> **Exercise**
For the material below, output exactly the span from the line with "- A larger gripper" to the line with "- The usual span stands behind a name", including both, and nothing besides.

-------------------------

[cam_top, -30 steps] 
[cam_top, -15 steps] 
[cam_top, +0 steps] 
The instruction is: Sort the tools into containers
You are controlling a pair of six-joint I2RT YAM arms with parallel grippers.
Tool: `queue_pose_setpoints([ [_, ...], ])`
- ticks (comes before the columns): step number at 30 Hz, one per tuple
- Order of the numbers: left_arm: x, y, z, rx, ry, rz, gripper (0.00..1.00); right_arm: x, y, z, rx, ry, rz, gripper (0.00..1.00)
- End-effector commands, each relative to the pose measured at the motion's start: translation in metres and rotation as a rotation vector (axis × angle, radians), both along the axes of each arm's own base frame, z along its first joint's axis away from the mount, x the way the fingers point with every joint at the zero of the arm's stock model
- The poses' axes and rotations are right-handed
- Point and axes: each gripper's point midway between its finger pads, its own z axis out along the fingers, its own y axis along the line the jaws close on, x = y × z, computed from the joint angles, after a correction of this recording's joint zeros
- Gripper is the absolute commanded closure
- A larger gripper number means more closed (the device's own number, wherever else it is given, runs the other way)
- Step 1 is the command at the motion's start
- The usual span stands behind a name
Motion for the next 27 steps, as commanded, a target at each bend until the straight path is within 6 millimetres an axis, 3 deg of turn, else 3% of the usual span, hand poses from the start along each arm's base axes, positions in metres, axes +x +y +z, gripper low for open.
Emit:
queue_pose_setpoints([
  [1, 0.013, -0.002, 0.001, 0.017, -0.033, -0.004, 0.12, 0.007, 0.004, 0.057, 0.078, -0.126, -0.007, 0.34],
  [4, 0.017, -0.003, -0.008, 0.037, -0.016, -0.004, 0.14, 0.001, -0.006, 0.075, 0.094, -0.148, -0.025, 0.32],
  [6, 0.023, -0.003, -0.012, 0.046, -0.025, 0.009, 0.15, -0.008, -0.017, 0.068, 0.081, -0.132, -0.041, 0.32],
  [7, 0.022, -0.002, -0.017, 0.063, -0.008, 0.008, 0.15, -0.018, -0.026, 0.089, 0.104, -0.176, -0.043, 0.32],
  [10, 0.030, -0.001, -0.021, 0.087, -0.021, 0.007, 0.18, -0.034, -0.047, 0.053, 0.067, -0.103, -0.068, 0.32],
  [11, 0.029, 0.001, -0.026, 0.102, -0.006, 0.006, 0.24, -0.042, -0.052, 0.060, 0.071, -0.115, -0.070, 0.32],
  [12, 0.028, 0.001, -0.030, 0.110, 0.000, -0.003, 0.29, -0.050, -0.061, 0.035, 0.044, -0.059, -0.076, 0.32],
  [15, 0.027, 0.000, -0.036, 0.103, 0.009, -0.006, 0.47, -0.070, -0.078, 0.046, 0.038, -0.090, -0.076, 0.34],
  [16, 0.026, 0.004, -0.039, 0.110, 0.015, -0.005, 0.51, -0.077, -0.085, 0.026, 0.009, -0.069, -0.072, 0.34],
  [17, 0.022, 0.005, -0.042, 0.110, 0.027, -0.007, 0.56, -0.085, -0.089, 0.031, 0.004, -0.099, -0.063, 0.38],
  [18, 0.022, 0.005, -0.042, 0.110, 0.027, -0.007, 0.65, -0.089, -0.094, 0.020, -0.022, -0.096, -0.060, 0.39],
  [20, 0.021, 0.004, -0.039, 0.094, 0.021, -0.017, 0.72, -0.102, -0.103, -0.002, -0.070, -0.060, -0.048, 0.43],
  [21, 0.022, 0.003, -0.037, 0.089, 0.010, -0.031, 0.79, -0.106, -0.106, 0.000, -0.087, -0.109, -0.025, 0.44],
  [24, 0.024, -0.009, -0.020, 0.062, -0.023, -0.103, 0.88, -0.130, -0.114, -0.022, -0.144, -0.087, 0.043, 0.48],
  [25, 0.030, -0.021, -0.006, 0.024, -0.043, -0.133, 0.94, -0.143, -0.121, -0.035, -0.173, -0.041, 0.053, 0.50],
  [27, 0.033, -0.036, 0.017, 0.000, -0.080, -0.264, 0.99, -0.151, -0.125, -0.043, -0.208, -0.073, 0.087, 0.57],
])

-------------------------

> **Result of this exercise**
- A larger gripper number means more closed (the device's own number, wherever else it is given, runs the other way)
- Step 1 is the command at the motion's start
- The usual span stands behind a name

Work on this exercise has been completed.